### WORK INSTRUCTION
If a line of the data contains the word "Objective", it is counted; report how many such lines there are and nothing else.

### Items from a data source

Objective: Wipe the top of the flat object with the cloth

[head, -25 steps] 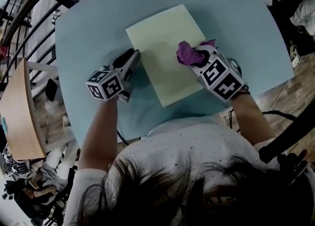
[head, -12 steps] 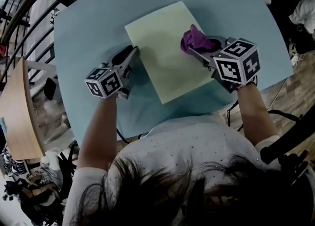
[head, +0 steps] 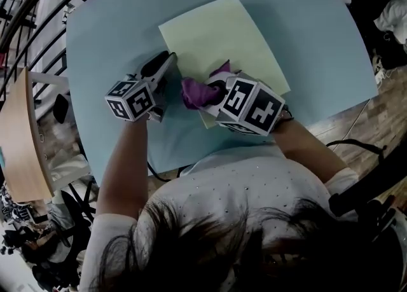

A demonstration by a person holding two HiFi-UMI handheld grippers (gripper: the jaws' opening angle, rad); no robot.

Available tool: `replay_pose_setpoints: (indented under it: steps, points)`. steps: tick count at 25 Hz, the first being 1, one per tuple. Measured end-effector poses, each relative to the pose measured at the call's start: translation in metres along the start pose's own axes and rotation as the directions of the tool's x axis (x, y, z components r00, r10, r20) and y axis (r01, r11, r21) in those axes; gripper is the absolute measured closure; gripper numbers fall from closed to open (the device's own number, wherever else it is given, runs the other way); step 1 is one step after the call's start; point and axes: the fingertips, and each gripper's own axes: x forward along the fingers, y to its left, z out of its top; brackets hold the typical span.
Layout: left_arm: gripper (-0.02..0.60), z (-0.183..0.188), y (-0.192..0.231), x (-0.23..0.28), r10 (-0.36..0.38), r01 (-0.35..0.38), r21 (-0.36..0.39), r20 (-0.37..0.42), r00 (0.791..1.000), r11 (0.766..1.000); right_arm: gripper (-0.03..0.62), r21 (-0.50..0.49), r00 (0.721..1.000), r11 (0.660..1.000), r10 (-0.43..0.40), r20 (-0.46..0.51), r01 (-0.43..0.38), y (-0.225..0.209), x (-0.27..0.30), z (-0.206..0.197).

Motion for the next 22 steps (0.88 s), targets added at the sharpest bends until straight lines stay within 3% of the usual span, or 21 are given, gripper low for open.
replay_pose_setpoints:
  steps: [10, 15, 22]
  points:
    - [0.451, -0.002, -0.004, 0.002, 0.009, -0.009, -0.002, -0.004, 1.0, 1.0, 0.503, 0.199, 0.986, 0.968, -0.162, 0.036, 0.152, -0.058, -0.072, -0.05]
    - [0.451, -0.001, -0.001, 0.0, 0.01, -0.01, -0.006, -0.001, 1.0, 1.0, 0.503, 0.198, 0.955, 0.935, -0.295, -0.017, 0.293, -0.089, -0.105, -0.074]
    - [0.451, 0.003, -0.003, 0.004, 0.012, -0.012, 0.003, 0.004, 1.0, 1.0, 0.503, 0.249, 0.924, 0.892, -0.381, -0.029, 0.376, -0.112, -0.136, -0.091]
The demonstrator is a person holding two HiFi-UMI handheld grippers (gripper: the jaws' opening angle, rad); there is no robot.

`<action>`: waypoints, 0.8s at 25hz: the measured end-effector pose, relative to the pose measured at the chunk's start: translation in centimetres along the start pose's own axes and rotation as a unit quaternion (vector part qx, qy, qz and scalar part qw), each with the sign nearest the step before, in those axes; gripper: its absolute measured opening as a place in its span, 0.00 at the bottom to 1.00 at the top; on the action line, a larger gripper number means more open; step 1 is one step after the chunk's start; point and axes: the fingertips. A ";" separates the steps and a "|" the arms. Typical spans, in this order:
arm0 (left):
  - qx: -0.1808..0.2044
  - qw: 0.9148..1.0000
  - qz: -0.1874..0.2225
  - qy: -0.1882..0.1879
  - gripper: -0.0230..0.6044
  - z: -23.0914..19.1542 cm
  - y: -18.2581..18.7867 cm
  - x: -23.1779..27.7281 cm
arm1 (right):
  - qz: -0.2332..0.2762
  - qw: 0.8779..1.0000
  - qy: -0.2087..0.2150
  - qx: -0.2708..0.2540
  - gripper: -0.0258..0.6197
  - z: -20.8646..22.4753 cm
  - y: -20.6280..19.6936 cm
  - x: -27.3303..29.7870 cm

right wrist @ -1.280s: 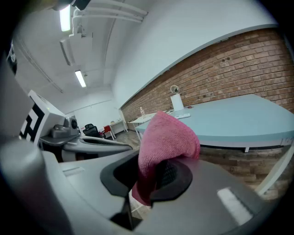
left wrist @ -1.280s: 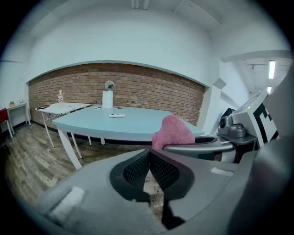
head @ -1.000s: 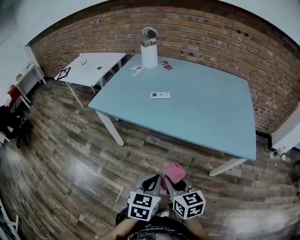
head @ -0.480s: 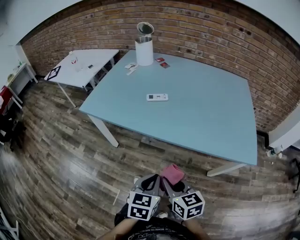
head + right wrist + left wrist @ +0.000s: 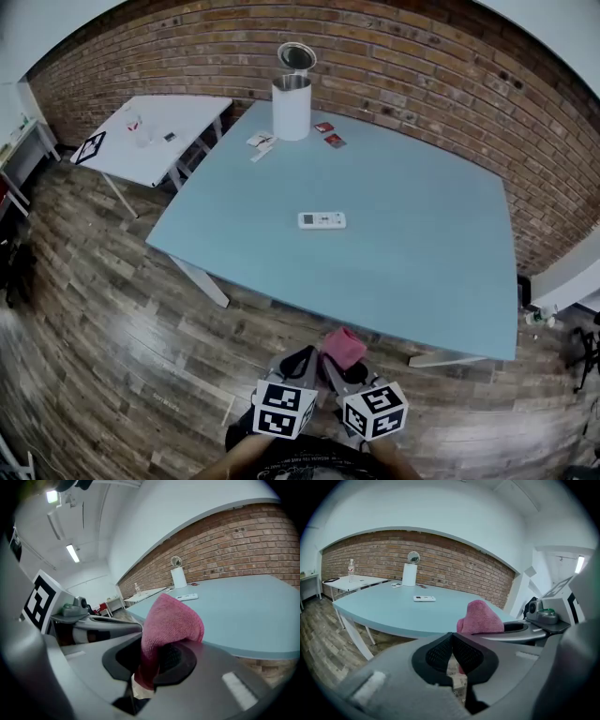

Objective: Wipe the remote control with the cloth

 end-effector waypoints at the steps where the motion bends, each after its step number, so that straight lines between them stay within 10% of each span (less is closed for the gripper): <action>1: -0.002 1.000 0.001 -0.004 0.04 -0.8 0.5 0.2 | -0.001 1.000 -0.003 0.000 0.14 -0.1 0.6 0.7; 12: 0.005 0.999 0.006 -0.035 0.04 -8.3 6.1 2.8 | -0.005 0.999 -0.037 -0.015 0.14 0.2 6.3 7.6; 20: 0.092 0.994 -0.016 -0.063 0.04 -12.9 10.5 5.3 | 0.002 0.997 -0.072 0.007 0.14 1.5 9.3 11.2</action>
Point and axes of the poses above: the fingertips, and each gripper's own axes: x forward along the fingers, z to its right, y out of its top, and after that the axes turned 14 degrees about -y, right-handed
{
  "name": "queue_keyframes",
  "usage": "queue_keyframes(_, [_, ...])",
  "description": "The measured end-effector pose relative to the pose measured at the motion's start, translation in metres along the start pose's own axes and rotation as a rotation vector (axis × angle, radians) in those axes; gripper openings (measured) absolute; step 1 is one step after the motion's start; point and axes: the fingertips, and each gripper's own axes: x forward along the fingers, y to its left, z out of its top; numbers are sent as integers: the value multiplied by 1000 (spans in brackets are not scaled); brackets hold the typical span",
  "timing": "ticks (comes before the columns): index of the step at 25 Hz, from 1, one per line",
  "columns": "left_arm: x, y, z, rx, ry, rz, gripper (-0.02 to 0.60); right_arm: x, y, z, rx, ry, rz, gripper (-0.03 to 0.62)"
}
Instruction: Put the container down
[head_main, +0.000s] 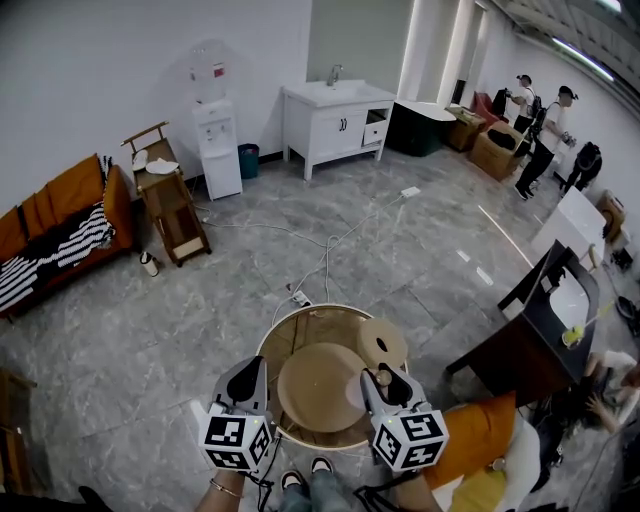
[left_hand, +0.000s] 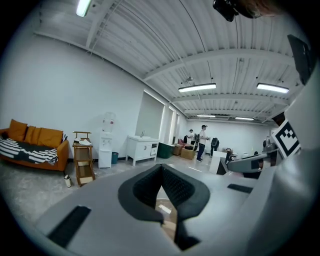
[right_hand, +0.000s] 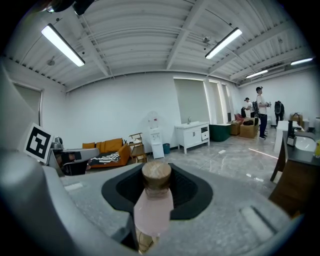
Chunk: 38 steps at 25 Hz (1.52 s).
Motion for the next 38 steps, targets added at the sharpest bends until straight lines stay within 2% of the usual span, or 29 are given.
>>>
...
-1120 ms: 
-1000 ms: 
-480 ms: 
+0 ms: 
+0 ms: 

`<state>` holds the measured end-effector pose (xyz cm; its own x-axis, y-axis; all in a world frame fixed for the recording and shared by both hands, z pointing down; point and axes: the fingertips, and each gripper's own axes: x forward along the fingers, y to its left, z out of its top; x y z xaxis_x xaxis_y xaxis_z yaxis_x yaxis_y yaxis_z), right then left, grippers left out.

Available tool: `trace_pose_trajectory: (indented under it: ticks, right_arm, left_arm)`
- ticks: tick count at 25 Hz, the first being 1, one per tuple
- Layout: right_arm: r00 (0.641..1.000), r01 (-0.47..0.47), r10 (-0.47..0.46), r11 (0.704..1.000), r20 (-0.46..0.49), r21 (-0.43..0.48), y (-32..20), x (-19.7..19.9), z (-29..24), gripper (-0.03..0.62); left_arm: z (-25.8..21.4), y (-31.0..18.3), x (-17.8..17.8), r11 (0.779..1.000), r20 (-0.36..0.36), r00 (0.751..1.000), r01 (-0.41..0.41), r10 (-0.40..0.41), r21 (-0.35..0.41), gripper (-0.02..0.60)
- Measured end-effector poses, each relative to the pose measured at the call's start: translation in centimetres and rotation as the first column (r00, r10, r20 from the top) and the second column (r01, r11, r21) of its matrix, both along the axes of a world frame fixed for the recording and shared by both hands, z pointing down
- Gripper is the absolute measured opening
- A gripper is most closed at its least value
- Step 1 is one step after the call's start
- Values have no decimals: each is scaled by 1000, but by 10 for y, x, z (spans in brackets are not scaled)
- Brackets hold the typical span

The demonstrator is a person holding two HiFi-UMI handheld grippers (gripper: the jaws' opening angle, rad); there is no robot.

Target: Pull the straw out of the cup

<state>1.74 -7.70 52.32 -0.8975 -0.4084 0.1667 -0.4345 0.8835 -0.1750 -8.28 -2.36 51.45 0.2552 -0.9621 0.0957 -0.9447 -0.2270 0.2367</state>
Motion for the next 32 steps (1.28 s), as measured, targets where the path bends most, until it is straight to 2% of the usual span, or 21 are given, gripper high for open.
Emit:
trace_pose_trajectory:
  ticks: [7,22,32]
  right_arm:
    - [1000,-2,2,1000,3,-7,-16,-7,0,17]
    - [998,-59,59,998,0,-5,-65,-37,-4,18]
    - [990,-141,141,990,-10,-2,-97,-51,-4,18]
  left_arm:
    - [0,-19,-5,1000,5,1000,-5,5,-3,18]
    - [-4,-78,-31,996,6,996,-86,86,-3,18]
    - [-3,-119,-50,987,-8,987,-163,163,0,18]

### WRITTEN ANSWER
2